Wow. I am insanely bad about updating this thing. Prepare yourself for a lengthy post!
Let's see...I am 23 weeks pregnant now and time is flying by faster than I can comprehend. We are having a baby GIRL! Her name is Celia "Celie" Raye Lipscomb. For those of you who don't know how to pronounce Celia or Celie: Seelyah or Seeleigh (or like Sealy if that makes more sense). ;)
We had our middle name, Raye, set all along. Raye is my grandmother's middle name. I never got to meet her, but I'm thrilled to carry on a part of her with our little Celie. If we had a boy, we would have chosen David as a middle name to honor DJ's dad. Celia just came to us one day. I kept going back to Celie, but saw it more as a nickname. I know you mom's understand, but when you hear your baby's name, you just know.
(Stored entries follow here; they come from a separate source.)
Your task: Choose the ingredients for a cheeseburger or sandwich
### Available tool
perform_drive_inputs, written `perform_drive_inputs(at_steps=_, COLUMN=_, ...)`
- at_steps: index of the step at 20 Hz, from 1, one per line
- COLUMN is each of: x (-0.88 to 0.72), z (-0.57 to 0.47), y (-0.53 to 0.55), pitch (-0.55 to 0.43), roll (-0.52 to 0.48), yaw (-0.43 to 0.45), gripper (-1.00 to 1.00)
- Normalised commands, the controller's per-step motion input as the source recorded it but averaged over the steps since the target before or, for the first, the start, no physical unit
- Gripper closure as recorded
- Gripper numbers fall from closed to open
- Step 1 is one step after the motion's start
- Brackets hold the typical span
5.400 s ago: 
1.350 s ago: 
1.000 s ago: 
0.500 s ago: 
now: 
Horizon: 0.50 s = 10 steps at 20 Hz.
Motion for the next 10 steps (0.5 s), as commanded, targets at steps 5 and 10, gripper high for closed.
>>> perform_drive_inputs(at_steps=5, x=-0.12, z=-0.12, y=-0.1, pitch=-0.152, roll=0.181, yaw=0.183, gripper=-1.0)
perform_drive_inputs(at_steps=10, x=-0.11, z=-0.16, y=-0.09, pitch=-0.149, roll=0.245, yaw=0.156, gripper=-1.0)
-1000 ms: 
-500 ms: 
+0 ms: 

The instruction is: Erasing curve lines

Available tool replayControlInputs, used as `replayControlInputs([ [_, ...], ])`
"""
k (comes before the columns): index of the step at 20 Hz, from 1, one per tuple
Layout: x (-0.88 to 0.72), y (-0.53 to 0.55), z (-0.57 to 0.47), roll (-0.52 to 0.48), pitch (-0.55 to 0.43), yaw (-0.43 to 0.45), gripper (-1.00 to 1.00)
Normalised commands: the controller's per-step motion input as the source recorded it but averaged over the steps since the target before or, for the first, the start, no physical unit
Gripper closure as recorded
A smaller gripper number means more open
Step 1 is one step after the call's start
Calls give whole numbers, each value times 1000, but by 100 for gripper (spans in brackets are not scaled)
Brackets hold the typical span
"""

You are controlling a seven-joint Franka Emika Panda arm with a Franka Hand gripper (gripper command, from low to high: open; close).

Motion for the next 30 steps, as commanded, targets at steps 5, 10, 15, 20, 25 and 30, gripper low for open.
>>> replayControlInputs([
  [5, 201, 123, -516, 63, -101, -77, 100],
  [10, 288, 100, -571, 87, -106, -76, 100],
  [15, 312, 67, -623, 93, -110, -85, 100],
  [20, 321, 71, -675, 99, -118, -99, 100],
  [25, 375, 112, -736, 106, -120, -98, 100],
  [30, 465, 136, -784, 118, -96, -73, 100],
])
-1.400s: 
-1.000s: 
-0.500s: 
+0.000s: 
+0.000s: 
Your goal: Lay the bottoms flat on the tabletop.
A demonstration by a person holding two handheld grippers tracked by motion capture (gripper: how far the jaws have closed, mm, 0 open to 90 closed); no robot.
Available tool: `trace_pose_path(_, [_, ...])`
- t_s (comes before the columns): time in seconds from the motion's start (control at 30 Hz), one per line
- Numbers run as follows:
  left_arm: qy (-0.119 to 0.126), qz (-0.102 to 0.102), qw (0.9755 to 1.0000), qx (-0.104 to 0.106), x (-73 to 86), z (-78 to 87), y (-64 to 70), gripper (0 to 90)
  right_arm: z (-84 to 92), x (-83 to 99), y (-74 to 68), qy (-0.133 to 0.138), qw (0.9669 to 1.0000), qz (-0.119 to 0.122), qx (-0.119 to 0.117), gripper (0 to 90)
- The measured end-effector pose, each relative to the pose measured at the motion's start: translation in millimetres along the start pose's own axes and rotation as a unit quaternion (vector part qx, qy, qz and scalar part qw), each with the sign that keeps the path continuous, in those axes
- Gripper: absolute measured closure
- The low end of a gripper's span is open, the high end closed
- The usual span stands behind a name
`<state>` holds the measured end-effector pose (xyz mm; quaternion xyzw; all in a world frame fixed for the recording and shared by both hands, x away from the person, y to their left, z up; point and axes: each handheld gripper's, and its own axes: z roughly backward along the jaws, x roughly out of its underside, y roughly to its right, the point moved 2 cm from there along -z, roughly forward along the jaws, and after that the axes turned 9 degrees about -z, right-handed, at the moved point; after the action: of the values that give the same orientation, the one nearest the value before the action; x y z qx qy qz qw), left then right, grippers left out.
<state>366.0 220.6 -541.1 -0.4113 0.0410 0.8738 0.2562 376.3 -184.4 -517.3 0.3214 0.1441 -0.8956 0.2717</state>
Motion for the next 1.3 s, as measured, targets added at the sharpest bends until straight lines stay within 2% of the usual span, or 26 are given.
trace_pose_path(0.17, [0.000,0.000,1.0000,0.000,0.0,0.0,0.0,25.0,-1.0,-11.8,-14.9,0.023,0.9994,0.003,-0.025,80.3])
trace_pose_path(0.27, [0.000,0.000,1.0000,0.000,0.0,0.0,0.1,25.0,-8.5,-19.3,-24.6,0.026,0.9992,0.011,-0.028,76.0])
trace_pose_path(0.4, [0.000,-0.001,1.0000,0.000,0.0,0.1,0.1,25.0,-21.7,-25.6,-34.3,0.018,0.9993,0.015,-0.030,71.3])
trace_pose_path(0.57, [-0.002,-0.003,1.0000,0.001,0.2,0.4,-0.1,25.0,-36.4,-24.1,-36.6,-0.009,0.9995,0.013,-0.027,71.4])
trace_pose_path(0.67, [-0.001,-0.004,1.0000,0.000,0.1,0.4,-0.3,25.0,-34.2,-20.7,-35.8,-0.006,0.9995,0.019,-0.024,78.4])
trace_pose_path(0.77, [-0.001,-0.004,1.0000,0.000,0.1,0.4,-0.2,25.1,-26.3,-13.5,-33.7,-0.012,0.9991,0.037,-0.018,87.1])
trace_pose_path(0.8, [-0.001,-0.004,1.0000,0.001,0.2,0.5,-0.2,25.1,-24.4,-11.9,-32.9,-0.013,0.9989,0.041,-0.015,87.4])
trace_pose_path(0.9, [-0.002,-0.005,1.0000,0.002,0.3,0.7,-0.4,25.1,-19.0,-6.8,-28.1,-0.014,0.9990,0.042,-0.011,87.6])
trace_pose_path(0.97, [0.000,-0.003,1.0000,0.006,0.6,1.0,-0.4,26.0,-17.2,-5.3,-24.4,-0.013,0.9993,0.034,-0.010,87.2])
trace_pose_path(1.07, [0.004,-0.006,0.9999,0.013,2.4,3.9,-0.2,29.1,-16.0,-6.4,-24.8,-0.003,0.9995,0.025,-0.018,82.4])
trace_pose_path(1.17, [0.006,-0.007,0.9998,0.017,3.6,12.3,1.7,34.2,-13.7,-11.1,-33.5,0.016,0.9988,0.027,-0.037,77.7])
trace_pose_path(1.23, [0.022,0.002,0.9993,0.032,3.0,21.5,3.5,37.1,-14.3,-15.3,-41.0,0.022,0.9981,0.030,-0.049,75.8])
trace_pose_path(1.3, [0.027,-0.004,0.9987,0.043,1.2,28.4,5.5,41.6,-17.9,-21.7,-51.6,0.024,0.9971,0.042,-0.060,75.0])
In the same way that my heart quickly knew that DJ would be my husband, in fact!
This pregnancy has been similiar to my pregnancy with Penelope, but there are a few differences:
-I am craving tomatoes. Seriously, I would drink salsa right now if it were socially acceptable.
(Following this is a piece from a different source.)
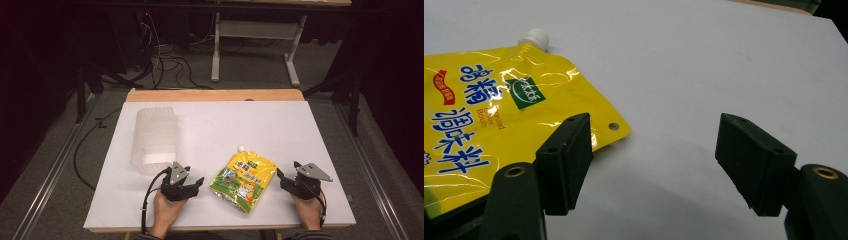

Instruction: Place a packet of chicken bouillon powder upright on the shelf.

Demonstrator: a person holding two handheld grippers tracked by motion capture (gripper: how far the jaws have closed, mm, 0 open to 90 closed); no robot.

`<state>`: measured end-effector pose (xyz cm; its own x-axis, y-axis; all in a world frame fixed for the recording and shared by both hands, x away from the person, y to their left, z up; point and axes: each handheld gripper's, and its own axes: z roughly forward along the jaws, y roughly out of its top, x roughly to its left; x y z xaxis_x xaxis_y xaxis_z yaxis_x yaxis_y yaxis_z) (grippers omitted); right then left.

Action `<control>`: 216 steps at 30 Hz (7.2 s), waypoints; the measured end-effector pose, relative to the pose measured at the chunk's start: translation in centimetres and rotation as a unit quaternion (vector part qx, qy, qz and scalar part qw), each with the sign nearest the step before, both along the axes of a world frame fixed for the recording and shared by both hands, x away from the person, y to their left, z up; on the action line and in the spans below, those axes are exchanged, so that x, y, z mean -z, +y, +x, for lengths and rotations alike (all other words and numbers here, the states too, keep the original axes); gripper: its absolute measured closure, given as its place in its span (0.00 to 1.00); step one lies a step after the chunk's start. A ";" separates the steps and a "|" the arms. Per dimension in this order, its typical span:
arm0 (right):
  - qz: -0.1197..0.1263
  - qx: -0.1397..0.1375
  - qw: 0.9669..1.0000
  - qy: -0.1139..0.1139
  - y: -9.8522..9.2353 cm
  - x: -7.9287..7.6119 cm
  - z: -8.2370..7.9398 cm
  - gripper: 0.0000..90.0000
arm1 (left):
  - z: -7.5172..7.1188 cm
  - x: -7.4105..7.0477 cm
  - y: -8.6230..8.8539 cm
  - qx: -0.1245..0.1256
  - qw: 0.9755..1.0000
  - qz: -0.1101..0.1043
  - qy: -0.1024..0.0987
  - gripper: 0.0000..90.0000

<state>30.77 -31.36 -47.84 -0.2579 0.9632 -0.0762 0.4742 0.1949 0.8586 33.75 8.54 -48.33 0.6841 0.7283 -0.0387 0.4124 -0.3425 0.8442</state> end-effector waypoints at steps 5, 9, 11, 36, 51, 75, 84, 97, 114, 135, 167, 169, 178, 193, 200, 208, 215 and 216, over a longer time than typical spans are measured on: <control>-0.004 -0.002 1.000 0.004 0.0 0.0 0.1 0.33 | 0.1 0.0 -0.2 0.001 1.000 0.010 0.005 0.39; -0.001 -0.001 1.000 0.008 0.0 0.0 0.2 0.33 | 0.1 0.0 -0.4 0.004 1.000 0.017 0.004 0.39; -0.002 -0.001 1.000 0.009 0.0 0.0 0.2 0.33 | 0.0 0.0 -0.4 0.005 1.000 0.017 0.003 0.40; -0.002 0.003 1.000 0.001 0.0 0.0 0.1 0.32 | -0.4 -0.2 -0.7 -0.007 0.999 0.037 -0.024 0.33; -0.003 0.001 1.000 0.003 0.1 0.0 0.1 0.32 | -0.1 -2.1 -1.6 0.015 1.000 0.022 -0.007 0.25; -0.005 -0.001 1.000 0.006 0.1 0.0 0.1 0.31 | 3.6 -4.5 -6.1 0.076 0.995 0.021 0.055 0.21; -0.008 -0.004 1.000 0.006 0.1 0.0 0.2 0.31 | 5.4 -4.2 -8.3 0.087 0.993 0.027 0.079 0.21; -0.009 -0.003 1.000 0.004 0.1 0.0 0.1 0.31 | 7.1 -3.4 -11.9 0.099 0.987 0.056 0.110 0.23; -0.010 -0.004 1.000 0.006 0.2 0.0 0.1 0.31 | 8.2 -1.6 -13.1 0.087 0.981 0.078 0.156 0.23; -0.018 -0.002 1.000 0.009 0.3 0.1 0.2 0.31 | 6.7 -2.1 -14.0 0.084 0.979 0.129 0.130 0.75; 0.008 0.001 1.000 -0.001 -0.2 0.0 0.0 0.31 | 5.6 -10.1 -6.2 0.105 0.992 -0.026 0.070 0.99; 0.007 0.001 1.000 -0.002 -0.2 0.0 0.0 0.31 | 5.2 -11.1 -5.7 0.109 0.992 -0.023 0.055 0.99; 0.001 -0.001 1.000 0.002 0.0 0.0 0.1 0.31 | 4.5 -13.7 -3.1 0.106 0.993 -0.034 0.028 0.99; -0.007 -0.004 1.000 0.007 0.1 0.0 0.2 0.31 | 4.1 -15.8 0.7 0.082 0.995 -0.048 -0.005 0.99; -0.005 -0.002 1.000 0.006 0.1 0.0 0.1 0.31 | 4.6 -16.6 2.6 0.063 0.996 -0.067 -0.008 0.99; -0.008 -0.003 1.000 0.006 0.1 0.0 0.2 0.31 | 4.7 -17.4 4.6 0.040 0.996 -0.079 -0.018 0.99; -0.011 -0.004 1.000 0.008 0.1 0.0 0.2 0.31 | 4.6 -17.8 6.5 0.029 0.994 -0.098 -0.026 0.99; -0.012 -0.005 1.000 0.007 0.1 0.0 0.2 0.31 | 4.6 -17.9 6.7 0.026 0.994 -0.099 -0.028 0.99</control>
-My emotions are way more balanced this time around. I've only had a few of those "hormonal moments" where DJ looks at me like, "Who are you and what have you done with my wife?" Hopefully, I can carry on with this stable mood for the rest of my pregnancy.
-My belly is oh so tired from carting my other baby around when we go out. She's a heavy little thing so I'm trying to be more open to letting her walk around whenever we go somewhere.
Monday night, I started having consistent contractions that I had just barely noticed throughout the day. By dinner time I was really noticing them as they were getting more painful. I tried taking a bath, drinking a boat-load of water, but nothing seemed to help. I called my OB and she instructed me to drink 1 more liter of water and rest in a dark room for 1 hour. She said that if they weren't stopping at that point I would need to come to the hospital. At this point, my contractions were 10-20 min apart! Obviously, I was freaking out because I was only 22 weeks pregnant. After about an hour, my contractions eased up and faded away. I want to thank all of you again who prayed for me during that time. I can't tell you what it feels like to have the support of other mamas who have walked this journey before. I'm so glad I don't have to do this alone!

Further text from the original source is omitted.